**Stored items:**
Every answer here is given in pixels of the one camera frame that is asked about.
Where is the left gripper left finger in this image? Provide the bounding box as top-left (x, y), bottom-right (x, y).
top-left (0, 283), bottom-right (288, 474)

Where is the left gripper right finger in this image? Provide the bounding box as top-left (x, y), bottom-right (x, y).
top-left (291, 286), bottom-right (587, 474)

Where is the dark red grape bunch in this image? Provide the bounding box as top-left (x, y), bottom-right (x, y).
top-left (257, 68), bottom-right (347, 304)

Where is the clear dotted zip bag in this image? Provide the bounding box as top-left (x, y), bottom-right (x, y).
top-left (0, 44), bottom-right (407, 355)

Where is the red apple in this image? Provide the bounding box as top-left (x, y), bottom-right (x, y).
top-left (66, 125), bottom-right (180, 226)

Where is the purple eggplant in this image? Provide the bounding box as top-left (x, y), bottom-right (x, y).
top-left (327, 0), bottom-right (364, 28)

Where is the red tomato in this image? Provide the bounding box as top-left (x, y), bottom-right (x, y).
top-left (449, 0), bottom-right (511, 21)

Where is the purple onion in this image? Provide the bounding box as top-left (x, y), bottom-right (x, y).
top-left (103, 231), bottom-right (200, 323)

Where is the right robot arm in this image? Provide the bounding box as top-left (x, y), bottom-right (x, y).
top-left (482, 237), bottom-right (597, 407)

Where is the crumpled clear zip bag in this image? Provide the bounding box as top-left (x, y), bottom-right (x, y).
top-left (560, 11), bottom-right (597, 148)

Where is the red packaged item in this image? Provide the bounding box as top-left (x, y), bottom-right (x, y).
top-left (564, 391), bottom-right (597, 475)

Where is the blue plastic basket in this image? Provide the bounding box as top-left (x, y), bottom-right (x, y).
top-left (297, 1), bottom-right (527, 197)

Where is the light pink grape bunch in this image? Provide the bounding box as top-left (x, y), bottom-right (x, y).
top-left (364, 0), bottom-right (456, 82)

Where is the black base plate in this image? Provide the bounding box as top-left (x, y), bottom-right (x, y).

**Work to be completed:** Transcribe all the entries, keeping each one exactly as it is.

**Exercise output:**
Every answer here is given in pixels of the one camera frame that is asked about.
Where is the left gripper left finger in this image? Provide the bounding box as top-left (x, y), bottom-right (x, y).
top-left (0, 283), bottom-right (288, 474)

Where is the left gripper right finger in this image? Provide the bounding box as top-left (x, y), bottom-right (x, y).
top-left (291, 286), bottom-right (587, 474)

Where is the dark red grape bunch in this image? Provide the bounding box as top-left (x, y), bottom-right (x, y).
top-left (257, 68), bottom-right (347, 304)

Where is the clear dotted zip bag in this image? Provide the bounding box as top-left (x, y), bottom-right (x, y).
top-left (0, 44), bottom-right (407, 355)

Where is the red apple in this image? Provide the bounding box as top-left (x, y), bottom-right (x, y).
top-left (66, 125), bottom-right (180, 226)

Where is the purple eggplant in this image? Provide the bounding box as top-left (x, y), bottom-right (x, y).
top-left (327, 0), bottom-right (364, 28)

Where is the red tomato in this image? Provide the bounding box as top-left (x, y), bottom-right (x, y).
top-left (449, 0), bottom-right (511, 21)

Where is the purple onion in this image? Provide the bounding box as top-left (x, y), bottom-right (x, y).
top-left (103, 231), bottom-right (200, 323)

Where is the right robot arm in this image? Provide the bounding box as top-left (x, y), bottom-right (x, y).
top-left (482, 237), bottom-right (597, 407)

Where is the crumpled clear zip bag in this image? Provide the bounding box as top-left (x, y), bottom-right (x, y).
top-left (560, 11), bottom-right (597, 148)

Where is the red packaged item in this image? Provide the bounding box as top-left (x, y), bottom-right (x, y).
top-left (564, 391), bottom-right (597, 475)

Where is the blue plastic basket in this image? Provide the bounding box as top-left (x, y), bottom-right (x, y).
top-left (297, 1), bottom-right (527, 197)

Where is the light pink grape bunch in this image? Provide the bounding box as top-left (x, y), bottom-right (x, y).
top-left (364, 0), bottom-right (456, 82)

Where is the black base plate in this image? Provide the bounding box as top-left (x, y), bottom-right (x, y).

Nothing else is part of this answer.